EXERCISE BRIEF: The listing below needs to be copied in full, exactly.

PROVIDED MATERIAL:
=== Section Start ===

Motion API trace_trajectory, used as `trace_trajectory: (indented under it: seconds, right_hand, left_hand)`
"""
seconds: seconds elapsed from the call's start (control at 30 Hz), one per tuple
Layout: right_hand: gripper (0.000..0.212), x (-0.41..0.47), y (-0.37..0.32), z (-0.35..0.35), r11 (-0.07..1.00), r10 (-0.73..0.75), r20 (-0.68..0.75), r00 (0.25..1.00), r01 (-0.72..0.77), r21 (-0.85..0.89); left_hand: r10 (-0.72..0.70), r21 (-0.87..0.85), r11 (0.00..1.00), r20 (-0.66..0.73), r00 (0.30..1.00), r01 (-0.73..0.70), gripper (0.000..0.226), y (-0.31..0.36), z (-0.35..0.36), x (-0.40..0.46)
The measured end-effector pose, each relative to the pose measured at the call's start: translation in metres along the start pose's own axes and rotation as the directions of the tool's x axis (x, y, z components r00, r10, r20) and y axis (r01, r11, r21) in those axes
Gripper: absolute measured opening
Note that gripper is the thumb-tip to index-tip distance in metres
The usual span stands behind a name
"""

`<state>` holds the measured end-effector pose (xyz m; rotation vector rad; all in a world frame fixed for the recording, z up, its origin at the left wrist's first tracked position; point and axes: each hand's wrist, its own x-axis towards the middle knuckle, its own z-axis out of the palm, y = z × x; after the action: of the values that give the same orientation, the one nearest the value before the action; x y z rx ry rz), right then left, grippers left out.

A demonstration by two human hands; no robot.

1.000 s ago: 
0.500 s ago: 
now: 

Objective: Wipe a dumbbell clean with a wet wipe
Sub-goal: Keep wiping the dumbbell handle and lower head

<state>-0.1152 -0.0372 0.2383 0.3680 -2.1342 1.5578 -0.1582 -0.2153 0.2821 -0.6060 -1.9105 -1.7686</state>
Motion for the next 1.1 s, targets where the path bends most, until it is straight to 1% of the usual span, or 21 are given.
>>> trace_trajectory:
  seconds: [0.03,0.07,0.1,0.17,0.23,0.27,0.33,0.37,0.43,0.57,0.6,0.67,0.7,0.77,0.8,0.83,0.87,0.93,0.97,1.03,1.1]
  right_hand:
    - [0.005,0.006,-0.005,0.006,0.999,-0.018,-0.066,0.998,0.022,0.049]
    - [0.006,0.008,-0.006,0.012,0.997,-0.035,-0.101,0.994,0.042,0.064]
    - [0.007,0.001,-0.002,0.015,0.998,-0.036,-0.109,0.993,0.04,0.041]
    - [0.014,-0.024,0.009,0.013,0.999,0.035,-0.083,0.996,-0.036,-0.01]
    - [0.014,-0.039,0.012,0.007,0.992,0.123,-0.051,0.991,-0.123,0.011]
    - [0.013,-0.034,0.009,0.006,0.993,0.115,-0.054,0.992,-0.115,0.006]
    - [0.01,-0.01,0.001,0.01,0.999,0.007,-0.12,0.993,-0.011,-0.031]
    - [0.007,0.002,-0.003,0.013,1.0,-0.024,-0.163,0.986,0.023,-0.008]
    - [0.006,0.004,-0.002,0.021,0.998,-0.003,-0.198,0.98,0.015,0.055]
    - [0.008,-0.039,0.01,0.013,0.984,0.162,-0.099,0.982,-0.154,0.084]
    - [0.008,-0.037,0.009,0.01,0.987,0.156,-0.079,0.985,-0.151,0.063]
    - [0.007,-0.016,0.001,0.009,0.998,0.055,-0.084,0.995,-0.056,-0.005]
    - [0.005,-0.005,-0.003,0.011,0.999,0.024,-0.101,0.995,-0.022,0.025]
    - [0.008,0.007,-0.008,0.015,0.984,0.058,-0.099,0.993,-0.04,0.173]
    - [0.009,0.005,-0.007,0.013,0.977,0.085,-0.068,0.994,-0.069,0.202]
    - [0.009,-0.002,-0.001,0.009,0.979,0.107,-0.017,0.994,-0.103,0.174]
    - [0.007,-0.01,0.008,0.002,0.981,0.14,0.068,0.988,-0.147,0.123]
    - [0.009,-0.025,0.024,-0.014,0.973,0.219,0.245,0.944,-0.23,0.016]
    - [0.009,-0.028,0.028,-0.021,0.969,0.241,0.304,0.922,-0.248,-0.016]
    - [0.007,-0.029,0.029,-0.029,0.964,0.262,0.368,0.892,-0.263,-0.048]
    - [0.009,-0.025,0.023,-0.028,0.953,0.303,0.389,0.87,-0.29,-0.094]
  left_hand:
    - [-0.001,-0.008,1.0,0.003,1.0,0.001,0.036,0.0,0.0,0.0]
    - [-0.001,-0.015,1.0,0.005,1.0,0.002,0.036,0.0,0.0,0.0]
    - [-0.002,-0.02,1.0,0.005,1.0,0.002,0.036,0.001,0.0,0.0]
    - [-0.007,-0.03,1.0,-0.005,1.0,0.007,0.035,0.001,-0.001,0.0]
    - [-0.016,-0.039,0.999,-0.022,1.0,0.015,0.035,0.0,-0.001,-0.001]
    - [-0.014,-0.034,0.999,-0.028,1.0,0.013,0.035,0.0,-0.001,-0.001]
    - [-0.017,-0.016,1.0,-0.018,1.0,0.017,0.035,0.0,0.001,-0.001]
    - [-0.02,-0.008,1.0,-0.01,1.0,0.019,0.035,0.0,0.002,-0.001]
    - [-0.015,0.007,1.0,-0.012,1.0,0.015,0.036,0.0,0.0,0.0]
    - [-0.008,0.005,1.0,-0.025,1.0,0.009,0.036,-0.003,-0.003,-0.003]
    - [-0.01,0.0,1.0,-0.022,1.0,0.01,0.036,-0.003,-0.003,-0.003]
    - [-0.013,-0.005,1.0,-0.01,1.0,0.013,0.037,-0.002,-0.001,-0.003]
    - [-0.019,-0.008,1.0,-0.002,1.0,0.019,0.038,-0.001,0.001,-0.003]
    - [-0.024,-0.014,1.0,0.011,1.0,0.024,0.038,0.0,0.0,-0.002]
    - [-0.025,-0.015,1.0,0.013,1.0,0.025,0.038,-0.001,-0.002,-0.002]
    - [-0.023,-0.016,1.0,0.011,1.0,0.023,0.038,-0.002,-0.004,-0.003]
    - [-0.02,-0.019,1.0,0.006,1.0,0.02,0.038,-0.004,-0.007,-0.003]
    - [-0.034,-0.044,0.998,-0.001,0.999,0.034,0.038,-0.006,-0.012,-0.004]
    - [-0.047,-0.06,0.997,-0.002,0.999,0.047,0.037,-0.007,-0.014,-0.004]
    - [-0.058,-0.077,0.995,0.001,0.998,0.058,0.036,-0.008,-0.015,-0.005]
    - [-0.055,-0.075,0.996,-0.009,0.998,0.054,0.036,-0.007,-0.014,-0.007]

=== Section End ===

RESPONSE TO THE TASK:
Motion API trace_trajectory, used as `trace_trajectory: (indented under it: seconds, right_hand, left_hand)`
"""
seconds: seconds elapsed from the call's start (control at 30 Hz), one per tuple
Layout: right_hand: gripper (0.000..0.212), x (-0.41..0.47), y (-0.37..0.32), z (-0.35..0.35), r11 (-0.07..1.00), r10 (-0.73..0.75), r20 (-0.68..0.75), r00 (0.25..1.00), r01 (-0.72..0.77), r21 (-0.85..0.89); left_hand: r10 (-0.72..0.70), r21 (-0.87..0.85), r11 (0.00..1.00), r20 (-0.66..0.73), r00 (0.30..1.00), r01 (-0.73..0.70), gripper (0.000..0.226), y (-0.31..0.36), z (-0.35..0.36), x (-0.40..0.46)
The measured end-effector pose, each relative to the pose measured at the call's start: translation in metres along the start pose's own axes and rotation as the directions of the tool's x axis (x, y, z components r00, r10, r20) and y axis (r01, r11, r21) in those axes
Gripper: absolute measured opening
Note that gripper is the thumb-tip to index-tip distance in metres
The usual span stands behind a name
"""

`<state>` holds the measured end-effector pose (xyz m; rotation vector rad; all in a world frame fixed for the recording, z up, its origin at the left wrist's first tracked position; point and axes: each hand's wrist, its own x-axis towards the middle knuckle, its own z-axis out of the palm, y = z × x; after the action: of the values that give the same orientation, the one nearest the value before the action; x y z rx ry rz), right then left, grippers left out.

A demonstration by two human hands; no robot.

1.000 s ago: 
0.500 s ago: 
now: 

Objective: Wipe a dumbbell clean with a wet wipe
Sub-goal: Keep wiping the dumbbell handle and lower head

<state>-0.1152 -0.0372 0.2383 0.3680 -2.1342 1.5578 -0.1582 -0.2153 0.2821 -0.6060 -1.9105 -1.7686</state>
Motion for the next 1.1 s, targets where the path bends most, until it is straight to 1% of the usual span, or 21 are given.
>>> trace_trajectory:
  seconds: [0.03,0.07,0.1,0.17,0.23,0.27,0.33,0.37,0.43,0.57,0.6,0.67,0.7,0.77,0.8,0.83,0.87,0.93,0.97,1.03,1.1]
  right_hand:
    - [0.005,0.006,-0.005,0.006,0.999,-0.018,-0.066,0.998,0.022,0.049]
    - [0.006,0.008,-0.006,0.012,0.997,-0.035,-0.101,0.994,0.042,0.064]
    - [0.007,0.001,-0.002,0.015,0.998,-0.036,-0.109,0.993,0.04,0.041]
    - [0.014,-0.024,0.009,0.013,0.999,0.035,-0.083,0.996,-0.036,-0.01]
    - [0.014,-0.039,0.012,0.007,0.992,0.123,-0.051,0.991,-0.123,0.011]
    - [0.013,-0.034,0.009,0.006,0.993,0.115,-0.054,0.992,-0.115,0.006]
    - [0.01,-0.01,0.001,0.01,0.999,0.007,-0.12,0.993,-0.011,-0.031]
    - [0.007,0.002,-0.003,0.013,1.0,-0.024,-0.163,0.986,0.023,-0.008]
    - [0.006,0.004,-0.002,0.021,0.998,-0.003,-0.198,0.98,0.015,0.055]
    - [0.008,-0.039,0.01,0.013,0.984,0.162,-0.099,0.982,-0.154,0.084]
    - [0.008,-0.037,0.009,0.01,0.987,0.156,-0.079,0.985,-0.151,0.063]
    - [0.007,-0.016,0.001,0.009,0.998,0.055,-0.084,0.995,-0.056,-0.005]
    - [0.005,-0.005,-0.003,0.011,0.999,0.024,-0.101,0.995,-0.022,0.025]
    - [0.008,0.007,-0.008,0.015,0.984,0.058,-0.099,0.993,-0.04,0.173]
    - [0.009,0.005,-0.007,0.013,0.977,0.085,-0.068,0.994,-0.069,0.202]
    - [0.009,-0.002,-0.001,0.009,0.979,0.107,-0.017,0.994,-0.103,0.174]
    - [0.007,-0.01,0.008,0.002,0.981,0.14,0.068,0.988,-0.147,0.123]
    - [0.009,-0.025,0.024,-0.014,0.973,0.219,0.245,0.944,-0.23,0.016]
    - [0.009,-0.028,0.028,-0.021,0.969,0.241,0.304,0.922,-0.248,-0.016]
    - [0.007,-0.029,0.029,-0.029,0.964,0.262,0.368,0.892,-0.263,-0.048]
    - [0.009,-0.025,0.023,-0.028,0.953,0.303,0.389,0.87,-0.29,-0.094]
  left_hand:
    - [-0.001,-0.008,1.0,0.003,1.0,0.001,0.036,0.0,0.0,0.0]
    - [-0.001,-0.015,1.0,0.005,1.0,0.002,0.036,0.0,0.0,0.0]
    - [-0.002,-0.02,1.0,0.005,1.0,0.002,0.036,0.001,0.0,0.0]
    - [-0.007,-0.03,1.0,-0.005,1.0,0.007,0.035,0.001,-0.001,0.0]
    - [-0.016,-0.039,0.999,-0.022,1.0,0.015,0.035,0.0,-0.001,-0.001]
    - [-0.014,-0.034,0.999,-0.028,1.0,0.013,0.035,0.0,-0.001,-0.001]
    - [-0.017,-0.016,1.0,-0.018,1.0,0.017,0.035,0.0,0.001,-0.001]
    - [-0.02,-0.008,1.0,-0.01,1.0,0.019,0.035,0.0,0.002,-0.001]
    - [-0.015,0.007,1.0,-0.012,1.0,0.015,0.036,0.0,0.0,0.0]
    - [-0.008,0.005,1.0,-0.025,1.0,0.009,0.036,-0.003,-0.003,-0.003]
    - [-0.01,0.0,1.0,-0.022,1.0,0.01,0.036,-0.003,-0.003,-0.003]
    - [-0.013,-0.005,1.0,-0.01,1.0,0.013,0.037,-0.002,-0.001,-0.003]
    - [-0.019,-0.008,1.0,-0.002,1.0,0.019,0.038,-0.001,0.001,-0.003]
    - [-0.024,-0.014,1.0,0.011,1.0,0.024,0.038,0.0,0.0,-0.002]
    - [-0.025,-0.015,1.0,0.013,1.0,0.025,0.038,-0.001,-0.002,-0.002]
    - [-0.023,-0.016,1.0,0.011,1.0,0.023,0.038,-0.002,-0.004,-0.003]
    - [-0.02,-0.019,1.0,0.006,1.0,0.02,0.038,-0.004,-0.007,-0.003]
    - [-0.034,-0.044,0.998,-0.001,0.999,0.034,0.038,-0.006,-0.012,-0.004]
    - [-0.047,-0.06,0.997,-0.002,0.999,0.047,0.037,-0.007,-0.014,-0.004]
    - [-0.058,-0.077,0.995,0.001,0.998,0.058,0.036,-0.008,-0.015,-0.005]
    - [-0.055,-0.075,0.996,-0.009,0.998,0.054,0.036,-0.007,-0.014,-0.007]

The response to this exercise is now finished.